Exponential-Family Membership Inference: From LiRA and RMIA to BaVarIA
Published on arXiv
2603.11799
Membership Inference Attack
OWASP ML Top 10 — ML04
Key Finding
BaVarIA-t achieves best AUC across all 7 shadow-model budgets (K=4 to 254), with the largest improvements over LiRA and RMIA in the practically important low-shadow-model and offline regimes.
BaVarIA
Novel technique introduced
Membership inference attacks (MIAs) are becoming standard tools for auditing the privacy of machine learning models. The leading attacks -- LiRA (Carlini et al., 2022) and RMIA (Zarifzadeh et al., 2024) -- appear to use distinct scoring strategies, while the recently proposed BASE (Lassila et al., 2025) was shown to be equivalent to RMIA, making it difficult for practitioners to choose among them.
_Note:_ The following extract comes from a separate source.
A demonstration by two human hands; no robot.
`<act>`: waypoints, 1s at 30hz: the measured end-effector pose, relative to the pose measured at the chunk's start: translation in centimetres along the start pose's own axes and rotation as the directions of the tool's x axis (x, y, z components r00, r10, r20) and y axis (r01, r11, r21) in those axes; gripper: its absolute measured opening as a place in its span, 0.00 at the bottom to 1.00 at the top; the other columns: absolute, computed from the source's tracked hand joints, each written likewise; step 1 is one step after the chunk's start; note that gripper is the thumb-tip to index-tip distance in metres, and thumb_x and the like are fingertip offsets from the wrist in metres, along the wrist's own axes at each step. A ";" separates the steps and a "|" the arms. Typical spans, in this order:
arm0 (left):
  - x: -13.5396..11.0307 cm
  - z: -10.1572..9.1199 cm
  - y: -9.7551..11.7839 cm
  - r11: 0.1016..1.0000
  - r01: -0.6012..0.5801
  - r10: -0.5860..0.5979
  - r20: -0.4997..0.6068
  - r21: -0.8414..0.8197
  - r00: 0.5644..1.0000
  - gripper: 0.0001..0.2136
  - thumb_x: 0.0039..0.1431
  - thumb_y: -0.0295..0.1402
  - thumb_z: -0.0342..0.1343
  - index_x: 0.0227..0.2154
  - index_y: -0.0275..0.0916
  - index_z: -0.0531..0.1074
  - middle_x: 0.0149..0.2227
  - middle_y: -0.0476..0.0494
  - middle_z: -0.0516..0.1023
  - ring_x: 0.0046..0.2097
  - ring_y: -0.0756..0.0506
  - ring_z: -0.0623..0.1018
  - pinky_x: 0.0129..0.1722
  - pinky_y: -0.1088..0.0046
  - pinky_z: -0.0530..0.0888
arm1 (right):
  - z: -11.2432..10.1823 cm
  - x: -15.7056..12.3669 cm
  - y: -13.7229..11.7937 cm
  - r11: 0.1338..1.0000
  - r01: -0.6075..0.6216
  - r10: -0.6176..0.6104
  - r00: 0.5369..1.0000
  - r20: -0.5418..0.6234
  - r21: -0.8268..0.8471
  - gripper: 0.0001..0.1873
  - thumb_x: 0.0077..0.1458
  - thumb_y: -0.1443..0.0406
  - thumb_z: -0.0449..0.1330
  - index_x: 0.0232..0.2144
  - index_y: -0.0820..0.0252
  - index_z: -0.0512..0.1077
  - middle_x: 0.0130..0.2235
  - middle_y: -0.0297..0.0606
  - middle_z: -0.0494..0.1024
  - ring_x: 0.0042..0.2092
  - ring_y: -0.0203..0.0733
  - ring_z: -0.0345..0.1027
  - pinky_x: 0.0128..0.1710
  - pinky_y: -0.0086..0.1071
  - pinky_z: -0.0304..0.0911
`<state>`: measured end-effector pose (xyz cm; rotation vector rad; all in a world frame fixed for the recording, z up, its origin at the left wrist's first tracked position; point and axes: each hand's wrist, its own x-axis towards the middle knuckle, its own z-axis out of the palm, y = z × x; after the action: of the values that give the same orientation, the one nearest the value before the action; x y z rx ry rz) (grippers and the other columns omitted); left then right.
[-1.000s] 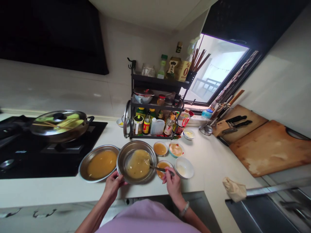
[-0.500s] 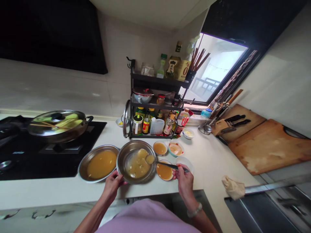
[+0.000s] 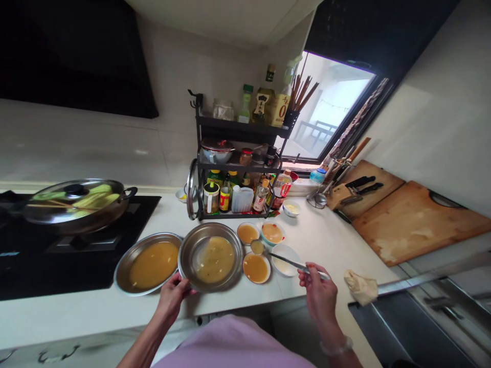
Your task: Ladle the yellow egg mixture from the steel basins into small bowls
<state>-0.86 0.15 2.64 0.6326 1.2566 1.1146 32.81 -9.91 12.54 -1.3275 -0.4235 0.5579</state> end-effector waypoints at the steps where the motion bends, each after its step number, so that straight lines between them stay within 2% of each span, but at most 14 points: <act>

We show that all three are instances of a single exponential-family log-likelihood ratio framework, differing only in their distributional assumptions and the number of parameters estimated per data point. This unification reveals a hierarchy (BASE1-4) that connects RMIA and LiRA as endpoints of a spectrum of increasing model complexity. Within this framework, we identify variance estimation as the key bottleneck at small shadow-model budgets and propose BaVarIA, a Bayesian variance inference attack that replaces threshold-based parameter switching with conjugate normal-inverse-gamma priors. BaVarIA yields a Student-t predictive (BaVarIA-t) or a Gaussian with stabilized variance (BaVarIA-n), providing stable performance without additional hyperparameter tuning. Across 12 datasets and 7 shadow-model budgets, BaVarIA matches or improves upon LiRA and RMIA, with the largest gains in the practically important low-shadow-model and offline regimes.
Key Contributions
- Unifying exponential-family log-likelihood ratio framework showing LiRA, RMIA, and BASE are instances of the same parametric family differing only in distributional assumptions and parameter sharing
- BaVarIA attack using conjugate normal-inverse-gamma Bayesian priors for variance estimation, yielding a Student-t predictive (BaVarIA-t) and stabilized Gaussian (BaVarIA-n) variant without hyperparameter tuning
- Empirical evaluation across 12 datasets and 7 shadow-model budgets showing BaVarIA-t achieves best AUC at all K, with largest gains in the low-budget and offline regimes
🛡️ Threat Analysis
The paper directly proposes, analyzes, and improves membership inference attacks — determining whether specific data points were in a model's training set. BaVarIA is a new MIA that leverages Bayesian variance estimation to outperform LiRA and RMIA.